Complex queries using Rails query language


I have a query used for statistical purposes. It breaks down the number of users that have logged-in a given number of times. User has_many installations and installation has a login_count.

select total_login as 'logins', count(*) as `users` 
  from (select u.user_id, sum(login_count) as total_login 
          from user u 
               inner join installation i on u.user_id = i.user_id
               group by u.user_id) g
  group by total_login;

+--------+-------+
| logins | users |
+--------+-------+
| 2      |     3 |
| 6      |     7 |
| 10     |     2 |
| 19     |     1 |
+--------+-------+

Is there some elegant ActiveRecord style find to obtain this same information? Ideally as a hash collection of logins and users: { 2=>3, 6=>7, ...

I know I can use sql directly but wanted to know how this could be solved in rails 3.


Solution

  • # Our relation variables(RelVars)
    U =Table(:user, :as => 'U')
    I =Table(:installation, :as => 'I')
    
    # perform operations on relations
    G =U.join(I)  #(implicit) will reference final joined relationship
    
    #(explicit) predicate = Arel::Predicates::Equality.new U[:user_id], I[:user_id]
    G =U.join(I).on( U[:user_id].eq(I[:user_id] ) 
    
    # Keep in mind you MUST PROJECT for this to make sense
    G.project(U[:user_id], I[:login_count].sum.as('total_login'))
    
    # Now you can group
    G=G.group(U[:user_id])
    
    #from this group you can project and group again (or group and project)
    # for the final relation
    TL=G.project(G[:total_login].as('logins') G[:id].count.as('users')).group(G[:total_login])
    

    Keep in mind this is VERY verbose because I wanted to show you the order of operations not just the "Here is the code". The code can actually be written with half the code.

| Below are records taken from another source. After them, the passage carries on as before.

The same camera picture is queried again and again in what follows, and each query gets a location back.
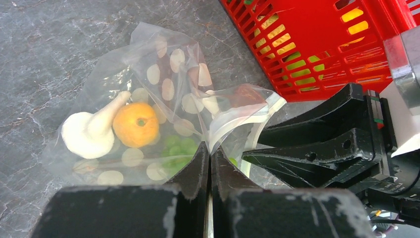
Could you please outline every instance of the clear plastic bag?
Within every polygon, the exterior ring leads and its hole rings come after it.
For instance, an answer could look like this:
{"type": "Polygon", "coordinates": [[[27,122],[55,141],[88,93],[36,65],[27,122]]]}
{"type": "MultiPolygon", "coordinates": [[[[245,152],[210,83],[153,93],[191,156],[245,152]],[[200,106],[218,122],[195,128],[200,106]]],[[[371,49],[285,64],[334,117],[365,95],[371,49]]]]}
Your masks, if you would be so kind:
{"type": "Polygon", "coordinates": [[[197,42],[140,23],[129,46],[100,57],[41,162],[71,184],[163,183],[201,141],[238,162],[284,104],[250,84],[214,91],[197,42]]]}

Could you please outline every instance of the garlic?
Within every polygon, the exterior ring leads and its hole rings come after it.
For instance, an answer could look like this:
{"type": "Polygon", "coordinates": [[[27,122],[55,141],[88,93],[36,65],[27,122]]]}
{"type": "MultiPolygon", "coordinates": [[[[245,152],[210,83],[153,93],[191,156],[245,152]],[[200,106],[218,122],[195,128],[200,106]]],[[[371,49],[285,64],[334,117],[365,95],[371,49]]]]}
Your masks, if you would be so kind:
{"type": "Polygon", "coordinates": [[[130,92],[123,91],[95,114],[80,112],[69,116],[61,128],[68,150],[85,159],[99,158],[111,151],[115,139],[112,120],[130,96],[130,92]]]}

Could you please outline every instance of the marble surface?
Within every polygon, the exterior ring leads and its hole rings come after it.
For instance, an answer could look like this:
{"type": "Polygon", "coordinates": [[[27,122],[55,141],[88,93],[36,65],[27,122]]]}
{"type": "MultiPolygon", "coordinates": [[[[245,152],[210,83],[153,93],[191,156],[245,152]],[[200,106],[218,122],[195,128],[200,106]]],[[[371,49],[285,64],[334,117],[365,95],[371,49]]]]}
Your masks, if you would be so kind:
{"type": "MultiPolygon", "coordinates": [[[[217,0],[2,1],[0,238],[29,237],[49,198],[69,185],[43,168],[41,152],[98,57],[128,45],[140,21],[197,40],[216,89],[271,88],[217,0]]],[[[271,123],[317,104],[288,104],[271,123]]]]}

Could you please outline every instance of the red plastic basket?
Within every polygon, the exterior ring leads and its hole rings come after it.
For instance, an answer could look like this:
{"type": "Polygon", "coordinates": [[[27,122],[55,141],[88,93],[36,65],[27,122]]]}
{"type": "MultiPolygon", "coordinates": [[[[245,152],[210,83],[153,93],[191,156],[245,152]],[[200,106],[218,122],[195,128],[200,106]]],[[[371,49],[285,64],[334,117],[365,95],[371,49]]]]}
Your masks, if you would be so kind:
{"type": "Polygon", "coordinates": [[[417,25],[420,24],[420,0],[407,0],[407,5],[410,8],[411,14],[417,25]]]}
{"type": "Polygon", "coordinates": [[[392,80],[383,40],[416,26],[405,0],[220,1],[289,102],[328,99],[349,82],[382,91],[392,80]]]}

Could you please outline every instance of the orange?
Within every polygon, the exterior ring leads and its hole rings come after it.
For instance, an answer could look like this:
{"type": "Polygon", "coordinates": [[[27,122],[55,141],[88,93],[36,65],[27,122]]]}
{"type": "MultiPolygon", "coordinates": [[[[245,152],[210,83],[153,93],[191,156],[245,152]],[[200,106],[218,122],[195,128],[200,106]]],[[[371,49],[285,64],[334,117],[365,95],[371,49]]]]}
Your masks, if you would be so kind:
{"type": "Polygon", "coordinates": [[[159,134],[158,118],[146,103],[132,103],[120,108],[112,127],[121,142],[132,148],[148,145],[159,134]]]}

    The hairy part is Count() As a rule, any attribute in the SELECT that is not used in an aggregate should appear in the GROUP BY so be careful with count()

    Why would you group by the total_login count? At the end of the day I would simply ask why don't you just do a count of the total logins of all installations since the user information is made irrelevant by the outer most count grouping.